“Thy word is a lantern unto my feet, / and a light unto my path”
(Ps.119. pt. 14, v. 105)
What is the Bible? It is a book, to be sure, even ‘The Book’, as it were, though it was not always a book exactly. Formerly, there were scrolls of parchment as the Bible itself shows us. Jesus, for example, takes up the scroll of Isaiah and reads from it and proclaims the fulfillment of what he reads. But, at any rate, it has become a book, that is to say something enclosed between two covers. It is, moreover, a library of books, a book containing within itself a great number of books, a wide variety of literature, of things written at different times and in different places and by many different hands. Is it just a collection of literary artifacts from times and places long ago and far away? And if so, why read it now? As an historical curiosity? No.
Because it speaks not only to particular cultures but beyond them. Something of the answer to the question ‘what is the Bible?’ is captured in this characteristic. What we call ‘the Bible’ bears witness to this phenomenon of speaking beyond the particular context and circumstance for which or about which a particular text was originally written. It also bears witness to the writing down in one context of what is remembered from another context. For example, the people of Israel wrote down and put together while in exile in Babylon what was remembered of God’s Word to them at the time of the Exodus from Egypt. The prophets, too, are constantly recalling Israel to the Law.
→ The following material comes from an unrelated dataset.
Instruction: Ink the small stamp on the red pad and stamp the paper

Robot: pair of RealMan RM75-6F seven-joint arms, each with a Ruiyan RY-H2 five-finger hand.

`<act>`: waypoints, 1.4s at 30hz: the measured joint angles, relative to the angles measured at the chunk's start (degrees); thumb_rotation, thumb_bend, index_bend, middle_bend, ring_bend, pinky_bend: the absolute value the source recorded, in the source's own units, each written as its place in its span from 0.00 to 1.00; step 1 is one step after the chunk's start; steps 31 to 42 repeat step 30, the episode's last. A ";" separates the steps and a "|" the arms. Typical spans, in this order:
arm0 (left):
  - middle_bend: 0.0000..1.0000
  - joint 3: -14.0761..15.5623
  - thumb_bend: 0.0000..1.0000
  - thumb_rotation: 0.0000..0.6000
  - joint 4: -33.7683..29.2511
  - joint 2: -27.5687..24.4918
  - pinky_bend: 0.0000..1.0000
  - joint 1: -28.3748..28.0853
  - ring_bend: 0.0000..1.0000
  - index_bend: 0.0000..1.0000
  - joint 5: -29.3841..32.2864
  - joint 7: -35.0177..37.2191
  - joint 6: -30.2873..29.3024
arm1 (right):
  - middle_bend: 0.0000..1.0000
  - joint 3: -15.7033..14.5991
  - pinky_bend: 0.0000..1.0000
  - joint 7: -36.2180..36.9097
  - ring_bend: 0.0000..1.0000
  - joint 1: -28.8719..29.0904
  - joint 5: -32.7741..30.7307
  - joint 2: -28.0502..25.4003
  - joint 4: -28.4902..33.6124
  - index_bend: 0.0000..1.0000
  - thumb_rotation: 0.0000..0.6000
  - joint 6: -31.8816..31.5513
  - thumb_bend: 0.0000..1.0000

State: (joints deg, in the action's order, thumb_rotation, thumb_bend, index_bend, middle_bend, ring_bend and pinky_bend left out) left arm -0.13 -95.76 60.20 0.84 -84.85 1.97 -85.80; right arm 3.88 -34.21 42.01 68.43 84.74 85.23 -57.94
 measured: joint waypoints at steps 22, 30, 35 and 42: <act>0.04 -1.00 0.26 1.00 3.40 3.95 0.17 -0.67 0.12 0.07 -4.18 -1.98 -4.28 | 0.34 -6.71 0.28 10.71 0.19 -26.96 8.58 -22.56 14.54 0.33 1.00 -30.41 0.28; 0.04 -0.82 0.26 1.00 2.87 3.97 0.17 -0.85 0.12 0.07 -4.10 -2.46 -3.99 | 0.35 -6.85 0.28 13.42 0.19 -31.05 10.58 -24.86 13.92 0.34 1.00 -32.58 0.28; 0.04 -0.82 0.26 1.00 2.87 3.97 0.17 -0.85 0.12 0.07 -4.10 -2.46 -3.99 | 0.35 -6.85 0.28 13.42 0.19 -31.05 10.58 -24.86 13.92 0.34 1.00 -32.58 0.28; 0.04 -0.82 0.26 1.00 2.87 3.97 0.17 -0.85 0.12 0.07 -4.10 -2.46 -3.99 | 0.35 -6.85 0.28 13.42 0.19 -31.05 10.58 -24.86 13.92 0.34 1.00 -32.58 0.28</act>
Somehow what is remembered and written down is received as being altogether definitive, as defining the fundamental identity of Israel in quite different political and cultural circumstances. Somehow what is written down cannot be constrained to just one context. It reaches beyond.
The point is captured best, perhaps, by St. Paul’s marvellous summary phrase: “Whatsoever things were written aforetime were written for our learning.” “Whatsoever things were written…” The Bible, in all its varied literary array, is inescapably what is written. Hence, it is ‘Scripture’ – what is written. And yet what is written is simply what is remembered as Revelation. The Bible is the witness of God’s Revelation of himself to us.
“Whatsoever things,” St. Paul says. There are all manner of writings, all manner of things written. All of them, meaning the scriptures which Paul knew, which we know mostly as the Old Testament or as the Jewish Scriptures, he is saying, are “written for our learning.” Somehow there is a unity to that vast and great diversity of writings. Somehow there is a unity which extends beyond the immediate context of the Jewish Scriptures, which Paul is talking about, to include what Paul himself is writing in what we have come to know, mostly from Paul, as the New Testament. It, too, is “written for our learning.” What is that unity? Ultimately, it is the unity of God’s Word, God in his self-communication and his communication to us.
Scripture, we may say, is the Word of God which bears witness to God’s Word. It testifies and is itself the testimony, the written record of what it testifies to. What holds together the diversity of writings which comprise what we call the Bible is God’s self-communication, God making himself known by his Word. The Bible, in this sense, is God’s Word written, and it has a unity, a unity in what it fundamentally and primarily teaches, a doctrinal unity with respect to the essentials of salvation. This is how Anglicans, in particular, receive the Bible as “containing all things necessary to salvation,” all things as belonging to our essential identity in the sight of God. This stands in stark contrast to all the fragmented, limited, and often destructive images of ourselves which arise out of our own self-posturing, our arrogance and our vanity, what the Magnifcat refers to as “the imaginations of our hearts.”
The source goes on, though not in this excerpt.